Sugestão é de especialista da ONU em direitos humanos; eles pedem que comunidades iraquianas recebam a mensagem de que têm um futuro no país; Rita Izsák-Ndiaye quer medidas políticas e legais.

Leda Letra, da Rádio ONU em Nova York.

Uma relatora das Nações Unidas sobre direitos das minorias está pedindo ao governo do Iraque para garantir a proteção dos grupos étnicos e religiosos do país, principalmente dos mais marginalizados.

Rita Izsák-Ndiaye acaba de encerrar sua primeira visita oficial ao país. Segundo ela, “deve ser enviada uma mensagem clara a todas às comunidades iraquianas, de que elas têm um futuro no país”.

Medidas

A especialista pede que essa mensagem seja dada em forma de ações políticas, legais e institucionais, ligadas à proteção das minorias. Segundo Izsák-Ndiaye, devem ser tomadas medidas concretas para garantir “segurança, direitos e igualdade” a esses grupos.

A relatora chegou no Iraque em 27 de fevereiro e desde então, avaliou a situação das comunidades cristã, curda, sunita, turcomena, yezidi, entre outras. Ela visitou Bagdá, Erbil, Dohuk e também acampamentos para deslocados internos.

Terrorismo

A especialista em direitos humanos mencionou anos de marginalização, de conflitos, de tensões étnicas e religiosas e o recente terrorismo que atingem o Iraque.

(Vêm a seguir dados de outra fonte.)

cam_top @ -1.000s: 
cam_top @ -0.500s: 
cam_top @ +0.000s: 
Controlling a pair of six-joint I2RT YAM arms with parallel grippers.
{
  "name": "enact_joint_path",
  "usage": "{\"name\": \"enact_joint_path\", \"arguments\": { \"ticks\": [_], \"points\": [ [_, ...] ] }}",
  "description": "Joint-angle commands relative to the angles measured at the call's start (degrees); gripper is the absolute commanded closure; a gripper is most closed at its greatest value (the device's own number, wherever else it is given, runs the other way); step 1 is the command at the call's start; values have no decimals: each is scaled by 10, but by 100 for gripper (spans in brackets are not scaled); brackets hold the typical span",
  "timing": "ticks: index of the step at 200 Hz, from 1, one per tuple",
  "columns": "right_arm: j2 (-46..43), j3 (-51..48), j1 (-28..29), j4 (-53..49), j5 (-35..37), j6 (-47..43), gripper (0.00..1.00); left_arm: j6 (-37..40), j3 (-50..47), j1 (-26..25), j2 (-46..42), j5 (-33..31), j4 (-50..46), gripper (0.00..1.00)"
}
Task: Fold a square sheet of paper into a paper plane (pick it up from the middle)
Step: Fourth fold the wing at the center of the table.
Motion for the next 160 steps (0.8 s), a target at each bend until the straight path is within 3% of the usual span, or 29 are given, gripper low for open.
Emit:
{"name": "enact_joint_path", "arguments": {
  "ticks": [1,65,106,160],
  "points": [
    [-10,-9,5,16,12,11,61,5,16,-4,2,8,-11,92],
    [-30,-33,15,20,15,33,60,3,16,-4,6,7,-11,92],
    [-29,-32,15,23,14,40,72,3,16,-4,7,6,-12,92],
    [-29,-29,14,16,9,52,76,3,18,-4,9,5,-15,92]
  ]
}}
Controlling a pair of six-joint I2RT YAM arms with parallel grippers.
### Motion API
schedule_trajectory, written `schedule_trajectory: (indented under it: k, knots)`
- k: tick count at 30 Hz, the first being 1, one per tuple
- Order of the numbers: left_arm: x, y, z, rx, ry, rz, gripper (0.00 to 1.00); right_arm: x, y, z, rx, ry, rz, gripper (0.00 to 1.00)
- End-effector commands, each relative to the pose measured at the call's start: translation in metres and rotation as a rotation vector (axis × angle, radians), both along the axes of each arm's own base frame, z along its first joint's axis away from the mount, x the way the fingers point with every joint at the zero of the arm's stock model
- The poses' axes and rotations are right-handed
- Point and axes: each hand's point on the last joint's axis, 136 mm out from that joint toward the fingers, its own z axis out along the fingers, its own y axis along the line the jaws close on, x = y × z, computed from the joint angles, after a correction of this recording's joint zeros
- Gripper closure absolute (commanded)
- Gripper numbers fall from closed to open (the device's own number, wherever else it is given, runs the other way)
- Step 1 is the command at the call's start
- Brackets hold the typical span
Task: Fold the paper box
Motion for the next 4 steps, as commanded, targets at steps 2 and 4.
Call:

Com isso, essas comunidades “perderam a confiança nelas mesmas e no governo”. Rita Izsák-Ndiaye pede a reconstrução dessa confiança, fator essencial para a proteção da diversidade cultural e de patrimônio do Iraque.

A presença do Isil tem levado muitos grupos minoritários a “se sentirem abandonados”, sendo que alguns inclusive questionam se deveriam continuar no país.

Por isso, a relatora pede um governo mais inclusivo, com maior representação dessas comunidades na sociedade iraquiana.